_WORK TO BE COMPLETED:_
Repeat exactly, and only, the lines from the one containing "Labeling batch C. For the image above, tag the white wrist" through the end of the records.

Stored records:
──────────

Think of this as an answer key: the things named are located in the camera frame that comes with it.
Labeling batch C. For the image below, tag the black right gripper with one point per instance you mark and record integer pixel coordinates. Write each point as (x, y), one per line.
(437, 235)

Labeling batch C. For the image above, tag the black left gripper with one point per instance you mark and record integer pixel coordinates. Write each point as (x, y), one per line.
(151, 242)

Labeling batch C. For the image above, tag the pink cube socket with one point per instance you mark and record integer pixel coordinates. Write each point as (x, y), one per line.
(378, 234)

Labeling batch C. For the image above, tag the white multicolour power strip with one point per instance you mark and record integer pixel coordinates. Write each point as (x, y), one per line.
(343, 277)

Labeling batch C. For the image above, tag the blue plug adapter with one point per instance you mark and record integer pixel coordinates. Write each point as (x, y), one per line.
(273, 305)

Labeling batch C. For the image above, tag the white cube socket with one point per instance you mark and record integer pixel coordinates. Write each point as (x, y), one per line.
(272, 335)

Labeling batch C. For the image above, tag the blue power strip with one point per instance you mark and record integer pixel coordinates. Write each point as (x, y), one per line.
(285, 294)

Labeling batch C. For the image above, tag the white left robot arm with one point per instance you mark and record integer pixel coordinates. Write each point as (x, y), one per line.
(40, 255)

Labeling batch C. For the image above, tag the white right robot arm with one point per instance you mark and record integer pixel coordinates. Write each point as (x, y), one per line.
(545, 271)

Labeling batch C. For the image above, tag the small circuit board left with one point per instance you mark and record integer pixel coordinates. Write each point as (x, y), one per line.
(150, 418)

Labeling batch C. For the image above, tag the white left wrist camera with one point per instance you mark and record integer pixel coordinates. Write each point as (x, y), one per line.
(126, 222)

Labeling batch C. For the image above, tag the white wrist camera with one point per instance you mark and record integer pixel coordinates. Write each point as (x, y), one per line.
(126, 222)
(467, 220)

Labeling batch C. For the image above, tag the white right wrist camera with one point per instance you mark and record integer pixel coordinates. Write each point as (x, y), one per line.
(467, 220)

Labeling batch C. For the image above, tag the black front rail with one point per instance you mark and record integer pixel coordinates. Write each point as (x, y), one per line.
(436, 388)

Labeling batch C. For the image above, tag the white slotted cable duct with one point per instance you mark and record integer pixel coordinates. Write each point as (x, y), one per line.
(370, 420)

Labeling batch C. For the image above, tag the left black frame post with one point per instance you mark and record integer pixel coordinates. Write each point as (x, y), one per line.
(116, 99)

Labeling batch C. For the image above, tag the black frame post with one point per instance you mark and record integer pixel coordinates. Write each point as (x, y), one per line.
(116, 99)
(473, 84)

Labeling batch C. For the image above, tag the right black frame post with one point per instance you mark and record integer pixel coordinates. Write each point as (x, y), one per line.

──────────

_THE ANSWER:_
Labeling batch C. For the image above, tag the white wrist camera with one point per instance you mark and record integer pixel coordinates. Write each point as (x, y), one per line.
(126, 222)
(467, 220)

Labeling batch C. For the image above, tag the white right wrist camera with one point per instance you mark and record integer pixel coordinates. Write each point as (x, y), one per line.
(467, 220)

Labeling batch C. For the image above, tag the black front rail with one point per instance you mark and record integer pixel coordinates. Write each point as (x, y), one per line.
(436, 388)

Labeling batch C. For the image above, tag the white slotted cable duct with one point per instance you mark and record integer pixel coordinates. Write each point as (x, y), one per line.
(370, 420)

Labeling batch C. For the image above, tag the left black frame post with one point per instance you mark and record integer pixel coordinates. Write each point as (x, y), one per line.
(116, 99)

Labeling batch C. For the image above, tag the black frame post with one point per instance you mark and record integer pixel coordinates. Write each point as (x, y), one per line.
(116, 99)
(473, 84)

Labeling batch C. For the image above, tag the right black frame post with one point per instance you mark and record integer pixel coordinates. Write each point as (x, y), one per line.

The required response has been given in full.